“All of economics is meant to be about people’s behavior. So, what is behavioral economics, and how does it differ from the rest of economics?
Economics traditionally conceptualizes a world populated by calculating, unemotional maximizers that have been dubbed Homo economicus. The standard economic framework ignores or rules out virtually all the behavior studied by cognitive and social psychologists. This “unbehavioral” economic agent was once defended on numerous grounds: some claimed that the model was “right”; most others simply argued that the standard model was easier to formalize and practically more relevant. Behavioral economics blossomed from the realization that neither point of view was correct.
The standard economic model of human behavior includes three unrealistic traits—unbounded rationality, unbounded willpower, and unbounded selfishness—all of which behavioral economics modifies.” (Herbert Simon)

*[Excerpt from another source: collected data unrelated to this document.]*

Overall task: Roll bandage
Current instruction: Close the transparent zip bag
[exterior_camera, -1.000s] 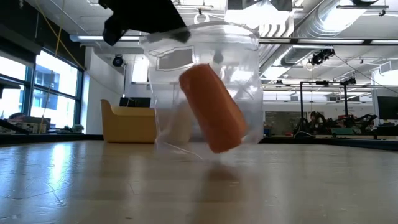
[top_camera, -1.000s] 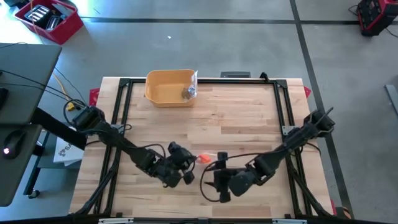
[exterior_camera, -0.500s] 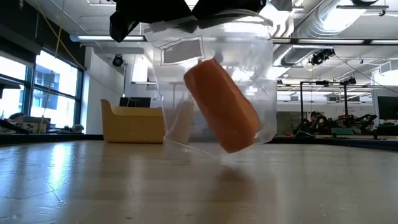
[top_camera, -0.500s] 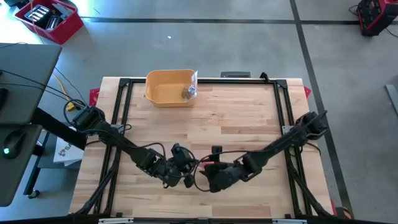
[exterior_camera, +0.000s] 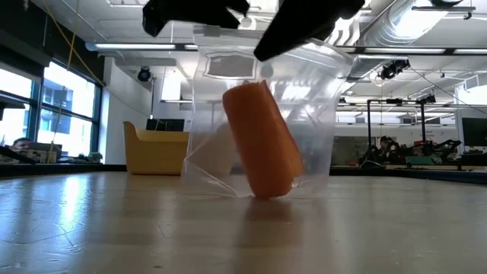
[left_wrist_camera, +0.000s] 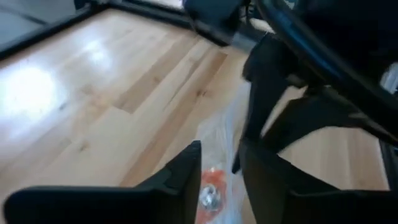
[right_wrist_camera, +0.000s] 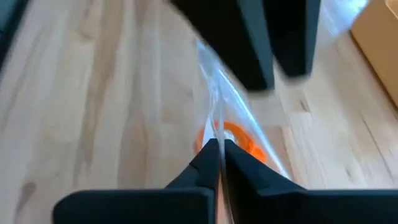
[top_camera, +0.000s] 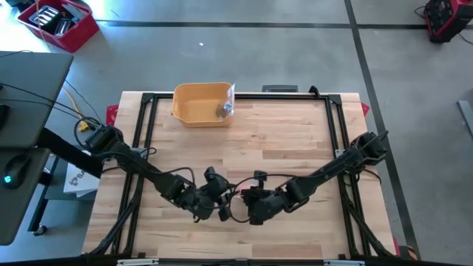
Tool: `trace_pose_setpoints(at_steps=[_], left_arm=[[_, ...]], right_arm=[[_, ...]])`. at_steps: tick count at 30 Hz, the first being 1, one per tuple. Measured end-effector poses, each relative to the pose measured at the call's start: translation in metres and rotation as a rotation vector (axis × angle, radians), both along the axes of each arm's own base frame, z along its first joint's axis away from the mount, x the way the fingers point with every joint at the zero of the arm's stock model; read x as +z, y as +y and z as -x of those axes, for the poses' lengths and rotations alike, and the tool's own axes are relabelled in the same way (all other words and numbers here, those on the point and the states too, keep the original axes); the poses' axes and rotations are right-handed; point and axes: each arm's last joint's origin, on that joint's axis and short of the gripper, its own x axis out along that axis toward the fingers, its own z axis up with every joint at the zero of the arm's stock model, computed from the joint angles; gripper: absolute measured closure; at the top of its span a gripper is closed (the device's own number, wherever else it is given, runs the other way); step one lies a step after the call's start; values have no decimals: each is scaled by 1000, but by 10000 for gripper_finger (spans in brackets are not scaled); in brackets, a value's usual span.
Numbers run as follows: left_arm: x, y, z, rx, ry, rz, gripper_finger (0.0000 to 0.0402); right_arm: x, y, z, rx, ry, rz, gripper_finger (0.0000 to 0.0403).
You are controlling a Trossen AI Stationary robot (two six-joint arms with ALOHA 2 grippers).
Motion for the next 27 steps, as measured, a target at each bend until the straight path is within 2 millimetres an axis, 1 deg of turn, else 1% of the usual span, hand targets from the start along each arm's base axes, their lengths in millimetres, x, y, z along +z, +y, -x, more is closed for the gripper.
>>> trace_pose_setpoints(at_steps=[5,7,9,10,12,14,16,18,21,24,27], left_arm=[[27,-7,19,-91,-27,-55,263],[34,-15,31,-187,-1,-128,255],[39,-27,43,-290,12,-214,250],[41,-32,49,-310,10,-245,249],[41,-39,58,-297,13,-301,248],[29,-42,63,-238,39,-347,248],[8,-40,66,-160,58,-371,247],[-13,-35,69,-103,60,-360,247],[-38,-30,72,-70,19,-318,247],[-52,-27,73,-62,-58,-259,247],[-55,-23,74,-68,-148,-218,247]], right_arm=[[-1,4,5,-53,-5,20,401],[0,5,6,-63,-21,27,402],[2,7,5,-67,-41,21,402],[2,8,5,-64,-47,17,402],[2,9,6,-62,-48,17,402],[2,9,6,-61,-48,17,402],[2,9,6,-59,-48,18,402],[2,9,6,-49,-44,27,402],[2,9,6,-45,-41,29,403],[2,9,6,-41,-37,30,403],[2,8,6,-44,-39,27,403]])
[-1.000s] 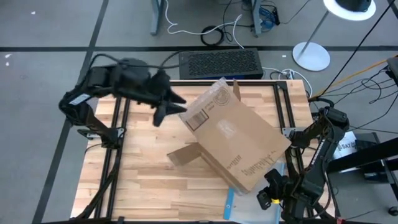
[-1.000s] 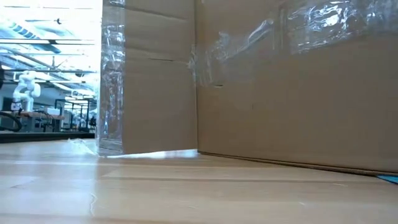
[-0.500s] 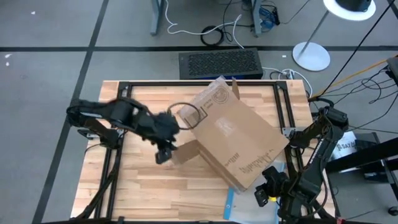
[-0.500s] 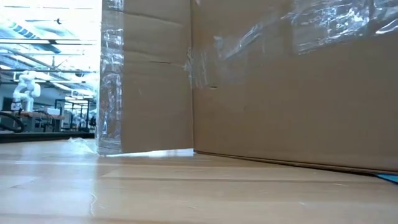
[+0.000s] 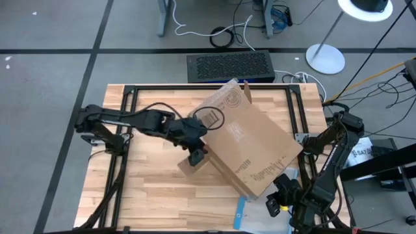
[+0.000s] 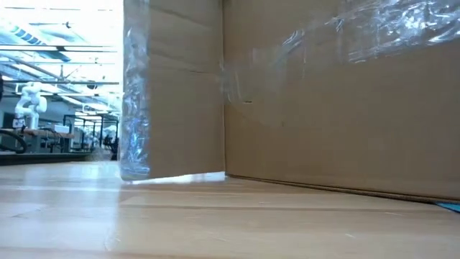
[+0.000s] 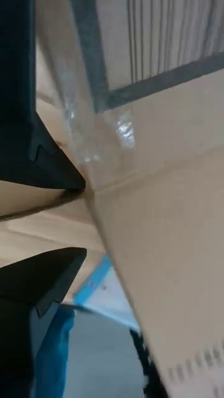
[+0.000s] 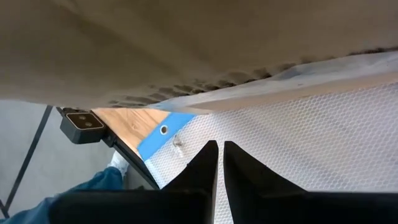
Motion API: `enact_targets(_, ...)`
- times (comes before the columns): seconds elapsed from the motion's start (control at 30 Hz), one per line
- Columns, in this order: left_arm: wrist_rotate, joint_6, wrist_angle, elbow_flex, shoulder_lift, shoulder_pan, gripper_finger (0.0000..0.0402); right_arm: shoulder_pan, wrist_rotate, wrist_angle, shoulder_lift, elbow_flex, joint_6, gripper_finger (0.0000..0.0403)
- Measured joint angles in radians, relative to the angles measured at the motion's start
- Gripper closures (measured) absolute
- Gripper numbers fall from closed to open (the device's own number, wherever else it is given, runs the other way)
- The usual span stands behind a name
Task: Unpack boxes
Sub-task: Remove all the items from the box on to the table
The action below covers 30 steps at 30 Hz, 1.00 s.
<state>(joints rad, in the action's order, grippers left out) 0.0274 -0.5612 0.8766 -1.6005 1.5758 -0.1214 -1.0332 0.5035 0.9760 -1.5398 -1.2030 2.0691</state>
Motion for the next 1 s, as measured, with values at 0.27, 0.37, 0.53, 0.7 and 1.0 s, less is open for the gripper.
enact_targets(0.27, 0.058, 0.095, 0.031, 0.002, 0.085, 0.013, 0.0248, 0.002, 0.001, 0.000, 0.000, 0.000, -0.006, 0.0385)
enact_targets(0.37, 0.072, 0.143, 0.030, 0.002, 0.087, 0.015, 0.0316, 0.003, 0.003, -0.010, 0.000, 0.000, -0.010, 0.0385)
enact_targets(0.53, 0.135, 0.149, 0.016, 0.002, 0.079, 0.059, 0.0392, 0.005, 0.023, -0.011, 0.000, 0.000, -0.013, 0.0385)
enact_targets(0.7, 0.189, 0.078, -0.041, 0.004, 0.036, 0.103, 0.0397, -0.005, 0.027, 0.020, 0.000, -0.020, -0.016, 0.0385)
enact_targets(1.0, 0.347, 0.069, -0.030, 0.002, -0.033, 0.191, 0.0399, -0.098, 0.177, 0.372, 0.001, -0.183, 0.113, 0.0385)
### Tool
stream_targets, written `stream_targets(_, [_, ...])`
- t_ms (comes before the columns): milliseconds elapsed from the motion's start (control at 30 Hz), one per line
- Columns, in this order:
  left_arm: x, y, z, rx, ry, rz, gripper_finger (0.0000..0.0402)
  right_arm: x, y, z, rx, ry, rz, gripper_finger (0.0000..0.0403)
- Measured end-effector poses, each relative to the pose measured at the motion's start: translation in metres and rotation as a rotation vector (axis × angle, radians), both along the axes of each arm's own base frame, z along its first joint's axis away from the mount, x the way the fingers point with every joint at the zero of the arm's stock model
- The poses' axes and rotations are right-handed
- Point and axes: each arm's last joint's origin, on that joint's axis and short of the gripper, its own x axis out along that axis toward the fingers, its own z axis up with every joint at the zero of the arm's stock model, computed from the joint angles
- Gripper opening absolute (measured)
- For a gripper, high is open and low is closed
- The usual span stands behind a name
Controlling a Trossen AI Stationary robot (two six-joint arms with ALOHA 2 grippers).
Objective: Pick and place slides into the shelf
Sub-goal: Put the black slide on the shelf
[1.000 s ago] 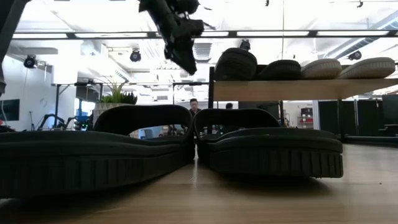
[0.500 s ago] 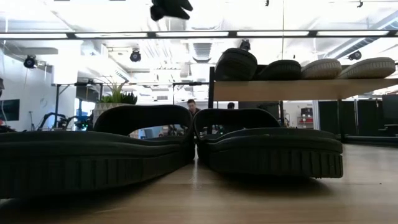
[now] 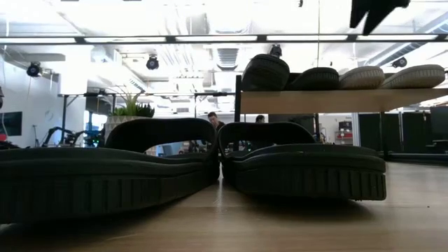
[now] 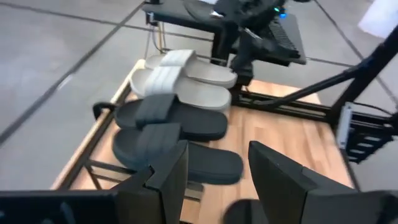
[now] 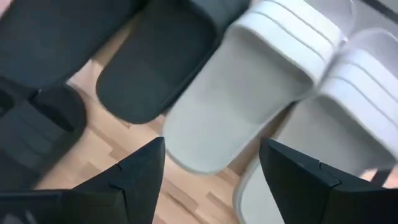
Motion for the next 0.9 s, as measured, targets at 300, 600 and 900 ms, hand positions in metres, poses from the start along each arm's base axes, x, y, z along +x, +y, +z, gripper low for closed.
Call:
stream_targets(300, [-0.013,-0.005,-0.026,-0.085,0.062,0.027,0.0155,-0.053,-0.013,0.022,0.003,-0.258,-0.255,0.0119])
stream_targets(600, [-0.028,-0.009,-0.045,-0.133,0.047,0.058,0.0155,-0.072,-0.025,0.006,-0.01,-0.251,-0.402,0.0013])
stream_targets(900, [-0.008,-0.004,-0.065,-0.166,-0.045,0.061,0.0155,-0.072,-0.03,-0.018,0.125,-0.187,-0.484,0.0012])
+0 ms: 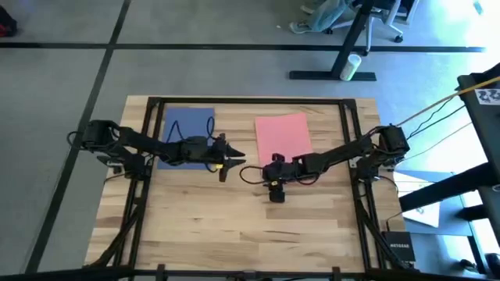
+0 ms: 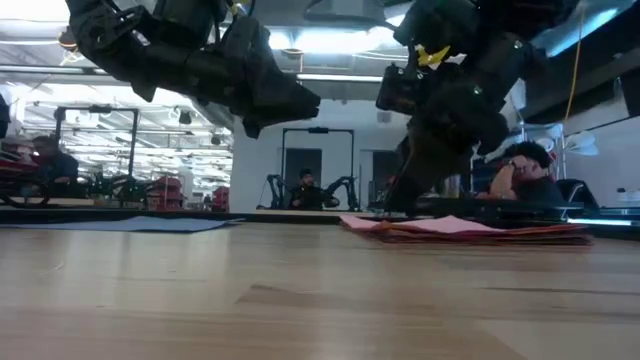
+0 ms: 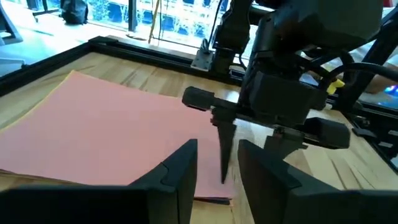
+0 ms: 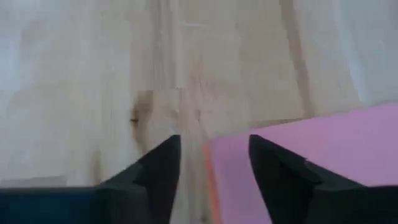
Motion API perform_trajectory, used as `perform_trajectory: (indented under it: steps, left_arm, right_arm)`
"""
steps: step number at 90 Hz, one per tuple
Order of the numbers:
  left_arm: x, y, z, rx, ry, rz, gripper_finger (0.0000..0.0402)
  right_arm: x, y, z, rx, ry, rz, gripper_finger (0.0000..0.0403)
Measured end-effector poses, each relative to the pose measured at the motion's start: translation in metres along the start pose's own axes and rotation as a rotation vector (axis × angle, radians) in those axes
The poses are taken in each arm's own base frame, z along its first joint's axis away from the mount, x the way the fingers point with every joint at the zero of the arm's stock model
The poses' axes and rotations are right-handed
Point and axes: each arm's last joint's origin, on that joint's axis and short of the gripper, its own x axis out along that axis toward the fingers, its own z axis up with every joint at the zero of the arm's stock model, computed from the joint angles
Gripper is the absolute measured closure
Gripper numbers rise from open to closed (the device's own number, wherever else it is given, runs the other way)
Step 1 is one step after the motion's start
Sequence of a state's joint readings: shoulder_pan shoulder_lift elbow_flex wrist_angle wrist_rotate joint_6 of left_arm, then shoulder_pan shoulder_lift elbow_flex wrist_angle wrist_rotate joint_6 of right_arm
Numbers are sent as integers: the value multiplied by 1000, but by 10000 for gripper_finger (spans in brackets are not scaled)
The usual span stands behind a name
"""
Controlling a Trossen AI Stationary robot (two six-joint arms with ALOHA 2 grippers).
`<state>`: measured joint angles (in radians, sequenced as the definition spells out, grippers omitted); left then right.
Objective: Organize paper
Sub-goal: Move the pink paper to the bottom left of the table
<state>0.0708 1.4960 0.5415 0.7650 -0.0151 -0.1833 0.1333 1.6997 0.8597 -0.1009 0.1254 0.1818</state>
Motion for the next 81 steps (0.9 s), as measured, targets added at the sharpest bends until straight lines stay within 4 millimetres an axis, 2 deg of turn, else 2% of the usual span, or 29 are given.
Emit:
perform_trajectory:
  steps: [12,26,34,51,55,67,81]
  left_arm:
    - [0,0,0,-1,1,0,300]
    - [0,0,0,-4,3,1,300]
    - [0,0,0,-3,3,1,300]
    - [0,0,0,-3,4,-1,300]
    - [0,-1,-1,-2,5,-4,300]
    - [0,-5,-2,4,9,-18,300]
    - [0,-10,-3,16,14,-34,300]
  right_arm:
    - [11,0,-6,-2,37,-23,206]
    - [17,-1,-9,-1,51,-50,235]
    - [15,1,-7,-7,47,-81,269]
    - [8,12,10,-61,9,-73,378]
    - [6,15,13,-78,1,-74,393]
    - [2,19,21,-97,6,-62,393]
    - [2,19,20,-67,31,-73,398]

One of my friends, Jan Dominik Gungel (get.behavecon.com) published a book about this topic and I helped him to promote it. Today we have a free campaign (JUST TODAY) and you get the book for free on amazon.com.
Here you find some information, what you can change with changing your behavioral habits – especially in terms of finance and saving money:
- Do you deserve more from your life? More quality? More riches? More time?
- Would you like to have more money but can’t make more in your job? Also, you don’t want to work more?
- Do you see your friends bragging about all the things they have, and you feel like you are the Jone$es’ neighbor?
- Would you like to understand how you are being influenced and tricked into financial decisions?
- Do you already know how to keep track of your checkbook—and you are saving money, you are working hard, but still you just don’t seem to get rich?
- Do you have the feeling that there must be some deeper rules to your financial life?
If you answered yes to any of these questions, download now the free version.